If a person receives money or other valuables from a bribe giver allegedly for transfer to a person as a bribe and, without intending to do so, appropriates them, what he has done must qualify as fraud. When, in order to seize valuables, this person inclines the bribe giver to give a bribe, then his actions should additionally be qualified as incitement to give a bribe, and the actions of the bribe giver in such cases should be qualified as attempted bribery. It does not matter whether the specific person to whom the bribe was supposed to be given was indicated.

    The acquisition of valuables by fraud is considered completed from the moment when a person has a real opportunity to use or dispose of the valuables transferred to him at his discretion.

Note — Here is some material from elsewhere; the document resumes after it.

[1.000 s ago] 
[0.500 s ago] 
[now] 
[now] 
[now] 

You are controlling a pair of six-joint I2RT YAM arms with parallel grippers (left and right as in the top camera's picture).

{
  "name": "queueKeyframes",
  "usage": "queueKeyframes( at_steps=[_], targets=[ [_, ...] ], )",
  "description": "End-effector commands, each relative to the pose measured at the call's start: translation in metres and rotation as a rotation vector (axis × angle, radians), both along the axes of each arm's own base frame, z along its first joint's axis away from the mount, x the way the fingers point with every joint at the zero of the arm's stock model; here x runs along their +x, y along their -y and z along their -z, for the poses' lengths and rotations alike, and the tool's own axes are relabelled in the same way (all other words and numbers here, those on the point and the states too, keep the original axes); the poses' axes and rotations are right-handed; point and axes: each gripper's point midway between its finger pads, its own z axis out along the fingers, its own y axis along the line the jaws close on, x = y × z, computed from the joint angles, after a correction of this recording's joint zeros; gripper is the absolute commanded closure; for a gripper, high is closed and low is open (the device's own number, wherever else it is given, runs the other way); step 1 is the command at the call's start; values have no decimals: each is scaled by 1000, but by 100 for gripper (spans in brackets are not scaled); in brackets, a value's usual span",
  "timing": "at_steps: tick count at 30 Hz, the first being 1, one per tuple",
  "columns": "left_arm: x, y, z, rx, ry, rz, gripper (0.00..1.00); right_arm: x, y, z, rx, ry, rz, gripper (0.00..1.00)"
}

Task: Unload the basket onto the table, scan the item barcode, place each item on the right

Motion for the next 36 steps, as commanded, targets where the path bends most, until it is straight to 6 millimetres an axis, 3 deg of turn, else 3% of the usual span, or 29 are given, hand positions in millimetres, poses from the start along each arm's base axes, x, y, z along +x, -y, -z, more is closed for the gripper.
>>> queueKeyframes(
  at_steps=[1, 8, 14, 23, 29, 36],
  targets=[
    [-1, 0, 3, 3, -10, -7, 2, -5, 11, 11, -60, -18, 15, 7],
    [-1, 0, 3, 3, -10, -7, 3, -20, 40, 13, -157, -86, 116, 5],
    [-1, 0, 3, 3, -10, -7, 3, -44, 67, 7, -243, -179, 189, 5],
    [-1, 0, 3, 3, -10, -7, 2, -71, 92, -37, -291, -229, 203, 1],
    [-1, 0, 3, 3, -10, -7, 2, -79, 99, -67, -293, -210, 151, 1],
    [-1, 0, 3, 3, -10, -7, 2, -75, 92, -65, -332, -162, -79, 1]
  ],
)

    Obtaining funds or other valuables by fraud under the control of criminal prosecution authorities as part of an operational search operation or a secret investigative action using funds allocated by the state budget for these purposes, or other funds not belonging to the victim, should be regarded as attempted fraud.

    The footnote. Paragraph 20 as amended by the regulatory resolution of the Supreme Court of the Republic of Kazakhstan dated 11.12.2020 No. 6 (effective from the date of the first official publication).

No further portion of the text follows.